▶ _Task requirements_
Leaving out every picture, retype the lines below from the top through the one that contains "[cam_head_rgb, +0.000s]".
Data to process section start
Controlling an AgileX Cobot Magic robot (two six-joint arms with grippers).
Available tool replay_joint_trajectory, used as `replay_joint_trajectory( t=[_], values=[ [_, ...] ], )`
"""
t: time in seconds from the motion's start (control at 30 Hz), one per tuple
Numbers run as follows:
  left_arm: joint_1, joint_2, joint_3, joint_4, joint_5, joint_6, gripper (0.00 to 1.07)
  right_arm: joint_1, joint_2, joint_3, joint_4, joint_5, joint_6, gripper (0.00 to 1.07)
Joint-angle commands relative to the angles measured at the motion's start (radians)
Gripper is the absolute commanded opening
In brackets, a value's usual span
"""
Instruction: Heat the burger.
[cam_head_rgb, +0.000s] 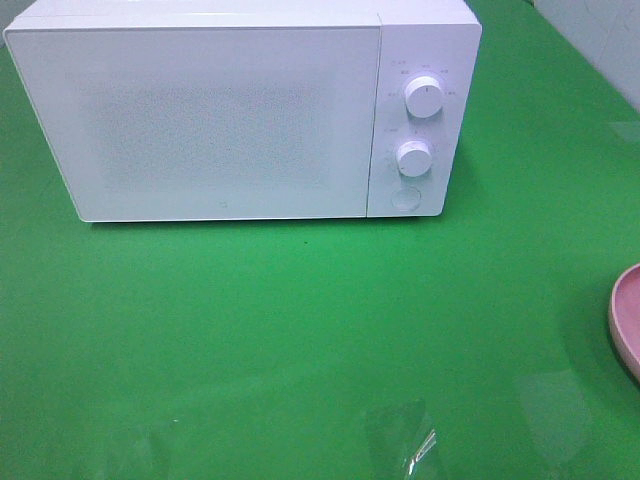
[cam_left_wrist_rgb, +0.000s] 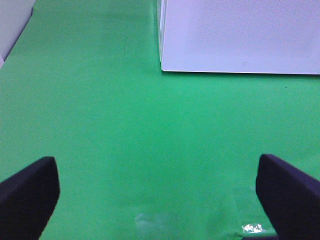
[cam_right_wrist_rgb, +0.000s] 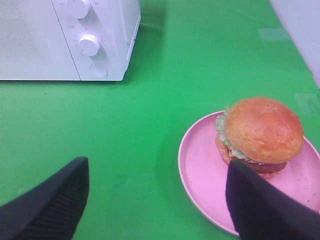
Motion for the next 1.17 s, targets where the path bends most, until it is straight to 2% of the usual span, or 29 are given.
replay_joint_trajectory(
  t=[0.03,0.17,0.3,1.17],
  values=[
    [0.003,-0.026,0.000,-0.001,-0.016,0.000,1.00,-0.007,-0.025,0.002,0.005,-0.010,-0.011,0.73],
    [0.007,-0.026,0.000,-0.003,-0.016,0.000,1.00,-0.007,-0.025,0.002,0.005,-0.010,-0.011,0.73],
    [0.061,-0.026,0.000,-0.008,-0.016,0.000,1.00,-0.007,-0.025,0.002,0.005,-0.010,-0.011,0.73],
    [0.061,-0.024,0.000,-0.008,-0.016,0.001,1.00,-0.007,-0.025,0.002,0.005,-0.010,-0.011,0.73]
  ],
)
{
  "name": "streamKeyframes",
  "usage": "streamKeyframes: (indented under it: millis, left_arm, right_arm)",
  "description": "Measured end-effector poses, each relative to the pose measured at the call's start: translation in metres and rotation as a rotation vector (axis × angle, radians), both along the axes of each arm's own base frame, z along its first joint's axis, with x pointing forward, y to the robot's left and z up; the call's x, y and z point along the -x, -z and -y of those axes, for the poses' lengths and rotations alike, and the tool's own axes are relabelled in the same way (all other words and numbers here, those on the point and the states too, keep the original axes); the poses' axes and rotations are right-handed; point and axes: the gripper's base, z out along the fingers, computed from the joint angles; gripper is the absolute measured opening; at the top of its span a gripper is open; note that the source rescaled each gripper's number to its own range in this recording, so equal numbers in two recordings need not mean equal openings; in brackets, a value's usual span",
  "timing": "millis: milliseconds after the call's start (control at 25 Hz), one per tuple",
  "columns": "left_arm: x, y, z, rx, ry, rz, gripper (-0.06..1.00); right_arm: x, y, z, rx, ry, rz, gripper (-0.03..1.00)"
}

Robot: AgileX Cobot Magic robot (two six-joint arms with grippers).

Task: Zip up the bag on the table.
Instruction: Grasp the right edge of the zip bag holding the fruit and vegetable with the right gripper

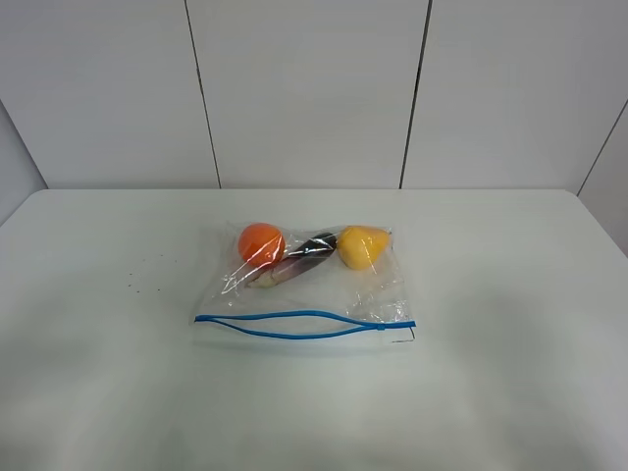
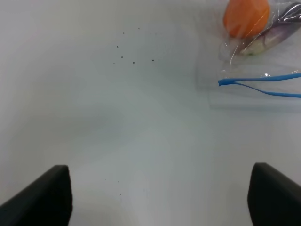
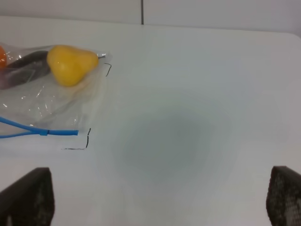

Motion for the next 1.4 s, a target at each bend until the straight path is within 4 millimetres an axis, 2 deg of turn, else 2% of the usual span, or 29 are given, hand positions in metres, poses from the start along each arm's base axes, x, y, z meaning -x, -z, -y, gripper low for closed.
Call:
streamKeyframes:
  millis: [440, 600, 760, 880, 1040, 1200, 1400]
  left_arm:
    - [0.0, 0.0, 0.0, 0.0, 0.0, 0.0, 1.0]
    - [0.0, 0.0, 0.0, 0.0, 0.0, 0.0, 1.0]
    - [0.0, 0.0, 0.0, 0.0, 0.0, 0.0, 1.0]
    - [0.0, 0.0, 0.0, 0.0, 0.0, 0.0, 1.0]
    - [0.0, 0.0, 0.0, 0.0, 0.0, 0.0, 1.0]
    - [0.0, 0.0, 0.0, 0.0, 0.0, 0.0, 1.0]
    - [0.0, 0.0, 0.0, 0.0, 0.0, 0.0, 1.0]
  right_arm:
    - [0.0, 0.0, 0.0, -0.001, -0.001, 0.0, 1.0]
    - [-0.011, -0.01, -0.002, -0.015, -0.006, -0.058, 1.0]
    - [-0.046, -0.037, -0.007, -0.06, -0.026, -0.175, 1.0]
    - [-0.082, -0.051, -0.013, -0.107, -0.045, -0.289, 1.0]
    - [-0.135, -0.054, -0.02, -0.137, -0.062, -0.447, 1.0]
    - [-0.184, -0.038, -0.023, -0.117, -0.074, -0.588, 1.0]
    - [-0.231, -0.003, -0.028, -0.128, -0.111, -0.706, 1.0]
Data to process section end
▶ _Response_
Controlling an AgileX Cobot Magic robot (two six-joint arms with grippers).
Available tool replay_joint_trajectory, used as `replay_joint_trajectory( t=[_], values=[ [_, ...] ], )`
"""
t: time in seconds from the motion's start (control at 30 Hz), one per tuple
Numbers run as follows:
  left_arm: joint_1, joint_2, joint_3, joint_4, joint_5, joint_6, gripper (0.00 to 1.07)
  right_arm: joint_1, joint_2, joint_3, joint_4, joint_5, joint_6, gripper (0.00 to 1.07)
Joint-angle commands relative to the angles measured at the motion's start (radians)
Gripper is the absolute commanded opening
In brackets, a value's usual span
"""
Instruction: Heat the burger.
[cam_head_rgb, +0.000s] 

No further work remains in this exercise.